[Records]
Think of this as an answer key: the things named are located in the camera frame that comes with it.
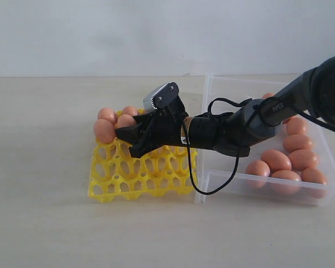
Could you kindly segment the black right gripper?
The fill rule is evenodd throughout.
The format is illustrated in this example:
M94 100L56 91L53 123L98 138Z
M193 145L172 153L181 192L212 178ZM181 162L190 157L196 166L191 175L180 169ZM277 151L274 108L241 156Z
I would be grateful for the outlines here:
M164 145L184 147L181 127L187 116L182 100L176 97L162 109L133 116L136 125L117 128L116 136L131 145L129 151L134 158Z

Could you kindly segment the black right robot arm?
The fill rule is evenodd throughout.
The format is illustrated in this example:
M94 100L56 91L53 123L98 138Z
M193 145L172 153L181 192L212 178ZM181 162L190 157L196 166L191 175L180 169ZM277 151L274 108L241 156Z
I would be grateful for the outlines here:
M130 144L132 157L164 145L246 157L253 145L273 138L277 126L296 115L335 132L335 57L304 72L272 97L244 100L236 112L207 111L190 117L175 83L158 89L152 101L152 111L136 116L134 126L116 129L117 137Z

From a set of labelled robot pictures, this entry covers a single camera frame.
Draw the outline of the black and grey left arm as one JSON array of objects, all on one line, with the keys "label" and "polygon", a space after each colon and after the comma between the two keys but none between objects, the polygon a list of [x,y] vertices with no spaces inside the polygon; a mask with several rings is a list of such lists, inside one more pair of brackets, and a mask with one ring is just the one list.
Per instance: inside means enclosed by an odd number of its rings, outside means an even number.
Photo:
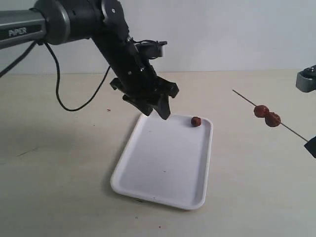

[Activity] Your reply should restate the data above word for word and contain no pictures.

[Solution]
Think of this as an answer key: the things named are located in the camera frame that comes with it.
Could you kindly segment the black right gripper?
The fill rule is evenodd throughout.
The format is illustrated in this example:
M94 100L56 91L53 123L98 138Z
M193 145L172 153L181 192L212 178ZM181 162L190 157L196 166L191 175L180 169ZM277 151L274 108L241 156Z
I would be grateful for the outlines here:
M164 145L184 147L181 127L187 116L182 100L176 97L162 109L133 116L136 125L117 128L116 136L131 145L129 151L134 158Z

Could you kindly segment the black right robot arm?
The fill rule is evenodd throughout.
The format is illustrated in this example:
M94 100L56 91L53 123L98 138Z
M193 145L172 153L181 192L212 178ZM181 162L190 157L196 166L191 175L180 169ZM277 151L274 108L241 156Z
I would be grateful for the outlines here:
M130 144L132 157L164 145L246 157L253 145L273 138L277 126L296 115L335 132L335 57L304 72L272 97L244 100L236 112L207 111L190 117L175 83L158 89L152 101L152 111L136 116L134 126L116 129L117 137Z

From a set of labelled robot pictures, this entry covers a single camera frame.
Draw the outline of the black and grey left arm as one JSON array of objects, all on one line, with the keys "label" and "polygon", a space after each colon and after the comma between the two keys but none between objects, the polygon a list of [x,y] vertices with no spaces inside the polygon; a mask with several rings is a list of such lists, inside one more pair of brackets, and a mask with one ring is just the one list.
Per instance: inside means enclosed by an odd number of its rings, outside means an even number.
Photo:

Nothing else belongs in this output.